In 1832, he came to the Royal Danish Academy of Art in Copenhagen, where he finished in 1842. He began exhibiting in 1835, and in 1839 he made En gravhøj fra oldtiden ved Raklev på Refsnæs (An Ancient Burial Mound by Raklev on Refsnæs (1839) and his painting Parti af Dyrehaven med Hjorte og Hinde (View of the Deer Park with Stag and Hind) was purchased by Kunstforeningen, the influential art society associated with art historian and critic Niels Laurits Høyen (1798–1870).

In the years to come he would focus his painting on depicting landscapes. His large "Kystparti ved Isefjord" ("Coast View by Isefjord") was exhibited in 1843 and purchased by the Royal Painting Collection, now the Danish National Gallery (Statens Museum for Kunst).
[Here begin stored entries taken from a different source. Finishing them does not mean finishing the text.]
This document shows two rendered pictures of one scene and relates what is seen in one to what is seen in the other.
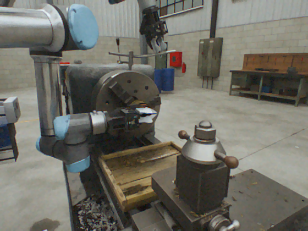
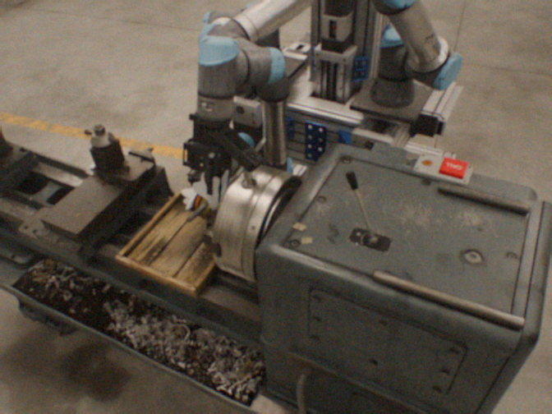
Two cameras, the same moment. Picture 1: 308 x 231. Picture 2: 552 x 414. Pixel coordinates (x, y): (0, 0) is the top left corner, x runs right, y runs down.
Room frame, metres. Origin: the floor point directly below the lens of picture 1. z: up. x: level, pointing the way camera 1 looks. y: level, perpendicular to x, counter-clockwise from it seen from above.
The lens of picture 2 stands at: (1.74, -0.35, 2.04)
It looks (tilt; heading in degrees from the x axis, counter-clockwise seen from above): 44 degrees down; 147
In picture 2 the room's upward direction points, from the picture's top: 3 degrees counter-clockwise
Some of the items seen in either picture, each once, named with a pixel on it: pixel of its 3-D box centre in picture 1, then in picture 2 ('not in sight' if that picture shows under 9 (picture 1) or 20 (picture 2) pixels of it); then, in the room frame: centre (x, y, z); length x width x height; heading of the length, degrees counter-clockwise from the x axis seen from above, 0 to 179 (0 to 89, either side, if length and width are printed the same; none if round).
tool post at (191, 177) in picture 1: (201, 175); (107, 154); (0.34, -0.09, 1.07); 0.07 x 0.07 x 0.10; 28
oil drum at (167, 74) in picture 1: (167, 79); not in sight; (8.41, -0.59, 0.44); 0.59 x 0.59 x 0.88
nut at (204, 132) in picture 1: (204, 129); (98, 128); (0.33, -0.09, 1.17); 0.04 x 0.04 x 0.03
He illustrated Fabler for Børn: Et halvhundrede Billeder by poet Hans Vilhelm Kaalund (1818–1885), a book of poetry for young children published in 1845.

He received a travel grant from the Academy in 1845, which was renewed a year later. On 5 June 1845 he left Denmark and traveled through Germany (Altona, Düsseldorf, Cologne, Mainz, Strasbourg), over the Rhine to Switzerland (Basel, Geneva) to France (Marseilles), and then to Italy, where he painted "Oxer i den romerske Kampagne" ("Oxen in the Roman Campagne"), which was exhibited in 1847 and purchased by the Royal Painting Collection.

He returned to Denmark on 18 July 1846 after a year and half. He surprised his circle of friends and announced that he was going to live in the country for a year, and took a little farm near Helsingør. However, the First War of Schleswig, known in Denmark as the Three Years' War (Treårskrigen), broke out and in the spring of 1848 he enlisted in the army like many other young artists.
He died eight days later on 26 April 1848 at the age of 29. There is some question as to whether he died from an accidental shot, or whether the chronically depressed artist killed himself.